Work task. Would you work out how many of the lines below hold "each" and reply with nothing but the number?

(Records excerpted from a collection)
******

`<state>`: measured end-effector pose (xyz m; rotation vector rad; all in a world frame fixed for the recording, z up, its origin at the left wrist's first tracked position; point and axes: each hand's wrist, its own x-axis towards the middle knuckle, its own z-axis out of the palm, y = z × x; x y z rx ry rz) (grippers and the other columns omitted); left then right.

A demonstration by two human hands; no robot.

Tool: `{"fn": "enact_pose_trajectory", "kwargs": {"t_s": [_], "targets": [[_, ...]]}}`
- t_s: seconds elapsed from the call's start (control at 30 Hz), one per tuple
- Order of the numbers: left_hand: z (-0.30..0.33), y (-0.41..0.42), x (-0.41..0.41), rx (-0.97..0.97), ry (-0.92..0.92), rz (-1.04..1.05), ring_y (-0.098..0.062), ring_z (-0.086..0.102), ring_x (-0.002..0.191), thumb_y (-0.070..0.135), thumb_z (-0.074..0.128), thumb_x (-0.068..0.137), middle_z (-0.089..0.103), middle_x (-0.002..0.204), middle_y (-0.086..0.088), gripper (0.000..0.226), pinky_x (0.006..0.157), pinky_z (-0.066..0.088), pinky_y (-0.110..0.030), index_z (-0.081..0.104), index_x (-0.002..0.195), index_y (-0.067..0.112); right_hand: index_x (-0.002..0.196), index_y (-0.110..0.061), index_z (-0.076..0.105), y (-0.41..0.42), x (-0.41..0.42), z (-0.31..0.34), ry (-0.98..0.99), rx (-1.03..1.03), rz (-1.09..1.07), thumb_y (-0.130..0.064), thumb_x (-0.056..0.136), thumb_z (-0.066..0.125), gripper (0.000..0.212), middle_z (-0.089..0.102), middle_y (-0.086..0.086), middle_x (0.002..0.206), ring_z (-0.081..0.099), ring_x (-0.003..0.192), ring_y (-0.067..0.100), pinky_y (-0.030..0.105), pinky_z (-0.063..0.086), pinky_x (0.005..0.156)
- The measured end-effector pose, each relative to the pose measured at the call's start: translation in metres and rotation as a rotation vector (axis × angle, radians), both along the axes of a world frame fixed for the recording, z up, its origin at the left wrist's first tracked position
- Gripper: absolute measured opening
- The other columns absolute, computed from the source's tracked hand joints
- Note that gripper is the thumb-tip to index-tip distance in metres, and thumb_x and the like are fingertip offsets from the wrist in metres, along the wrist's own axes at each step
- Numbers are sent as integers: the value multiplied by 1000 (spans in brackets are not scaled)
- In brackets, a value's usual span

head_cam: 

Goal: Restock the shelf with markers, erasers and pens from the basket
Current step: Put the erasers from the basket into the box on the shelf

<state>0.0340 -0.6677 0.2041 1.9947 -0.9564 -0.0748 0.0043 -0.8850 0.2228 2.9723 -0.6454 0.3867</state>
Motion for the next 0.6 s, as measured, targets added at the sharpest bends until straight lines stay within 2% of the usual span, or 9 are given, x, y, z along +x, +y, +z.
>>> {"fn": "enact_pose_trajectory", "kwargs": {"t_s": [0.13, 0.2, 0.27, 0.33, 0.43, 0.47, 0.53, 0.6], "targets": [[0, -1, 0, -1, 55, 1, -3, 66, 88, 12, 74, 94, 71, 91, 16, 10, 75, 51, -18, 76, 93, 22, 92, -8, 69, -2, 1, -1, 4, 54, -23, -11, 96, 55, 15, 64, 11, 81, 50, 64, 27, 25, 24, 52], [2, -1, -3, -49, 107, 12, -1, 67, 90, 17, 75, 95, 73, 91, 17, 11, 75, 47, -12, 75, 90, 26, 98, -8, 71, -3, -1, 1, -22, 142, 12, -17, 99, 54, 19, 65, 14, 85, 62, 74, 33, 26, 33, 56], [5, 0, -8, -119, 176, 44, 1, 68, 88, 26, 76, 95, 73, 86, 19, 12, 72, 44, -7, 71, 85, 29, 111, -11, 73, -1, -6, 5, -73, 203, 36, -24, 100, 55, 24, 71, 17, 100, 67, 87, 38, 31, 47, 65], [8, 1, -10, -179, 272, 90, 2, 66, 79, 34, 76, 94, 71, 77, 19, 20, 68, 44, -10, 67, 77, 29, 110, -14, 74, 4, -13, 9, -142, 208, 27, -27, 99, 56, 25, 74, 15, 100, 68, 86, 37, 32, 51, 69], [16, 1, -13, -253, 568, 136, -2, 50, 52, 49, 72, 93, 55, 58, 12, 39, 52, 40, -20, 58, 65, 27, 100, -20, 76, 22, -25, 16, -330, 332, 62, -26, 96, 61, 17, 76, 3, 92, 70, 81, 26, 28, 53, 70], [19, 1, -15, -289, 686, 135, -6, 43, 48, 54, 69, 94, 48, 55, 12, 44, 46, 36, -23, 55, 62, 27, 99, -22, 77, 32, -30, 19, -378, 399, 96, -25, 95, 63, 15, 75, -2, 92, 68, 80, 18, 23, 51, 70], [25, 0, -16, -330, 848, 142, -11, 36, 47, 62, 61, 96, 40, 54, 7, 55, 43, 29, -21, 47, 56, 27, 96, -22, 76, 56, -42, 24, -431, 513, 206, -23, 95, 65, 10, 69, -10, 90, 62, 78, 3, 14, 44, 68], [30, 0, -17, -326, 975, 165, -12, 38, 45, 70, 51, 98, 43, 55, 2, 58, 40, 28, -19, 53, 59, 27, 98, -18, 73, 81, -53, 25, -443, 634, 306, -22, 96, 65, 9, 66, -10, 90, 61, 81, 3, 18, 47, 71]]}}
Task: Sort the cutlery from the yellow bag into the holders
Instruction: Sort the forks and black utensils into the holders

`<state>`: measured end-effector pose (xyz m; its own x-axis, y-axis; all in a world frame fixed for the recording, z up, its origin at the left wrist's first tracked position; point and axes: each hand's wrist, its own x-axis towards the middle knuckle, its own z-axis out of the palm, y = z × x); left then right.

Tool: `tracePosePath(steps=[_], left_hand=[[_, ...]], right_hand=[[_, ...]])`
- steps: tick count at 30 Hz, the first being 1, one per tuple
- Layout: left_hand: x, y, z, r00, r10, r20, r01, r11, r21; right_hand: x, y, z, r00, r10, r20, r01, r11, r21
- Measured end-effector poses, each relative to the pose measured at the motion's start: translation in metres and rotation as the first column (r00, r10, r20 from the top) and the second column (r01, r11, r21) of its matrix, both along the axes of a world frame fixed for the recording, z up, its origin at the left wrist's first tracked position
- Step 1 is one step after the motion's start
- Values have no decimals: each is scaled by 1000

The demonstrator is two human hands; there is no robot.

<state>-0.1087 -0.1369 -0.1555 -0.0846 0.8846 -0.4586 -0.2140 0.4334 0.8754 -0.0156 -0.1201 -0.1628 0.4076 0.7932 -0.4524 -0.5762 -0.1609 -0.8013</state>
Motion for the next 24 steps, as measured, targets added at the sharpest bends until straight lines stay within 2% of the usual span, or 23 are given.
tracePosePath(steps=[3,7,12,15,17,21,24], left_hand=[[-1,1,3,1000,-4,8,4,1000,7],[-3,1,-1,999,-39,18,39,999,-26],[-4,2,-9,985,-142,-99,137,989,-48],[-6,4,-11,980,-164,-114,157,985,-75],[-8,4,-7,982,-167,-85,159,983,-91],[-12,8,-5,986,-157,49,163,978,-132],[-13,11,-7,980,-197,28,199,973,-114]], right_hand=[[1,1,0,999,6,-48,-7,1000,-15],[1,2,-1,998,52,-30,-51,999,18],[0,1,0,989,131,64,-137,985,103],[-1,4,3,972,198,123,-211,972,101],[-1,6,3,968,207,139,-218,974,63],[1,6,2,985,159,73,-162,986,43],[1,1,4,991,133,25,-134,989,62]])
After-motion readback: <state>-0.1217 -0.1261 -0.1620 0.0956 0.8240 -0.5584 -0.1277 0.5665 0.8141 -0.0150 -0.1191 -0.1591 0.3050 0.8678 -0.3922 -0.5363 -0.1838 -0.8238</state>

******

Output for this task. 6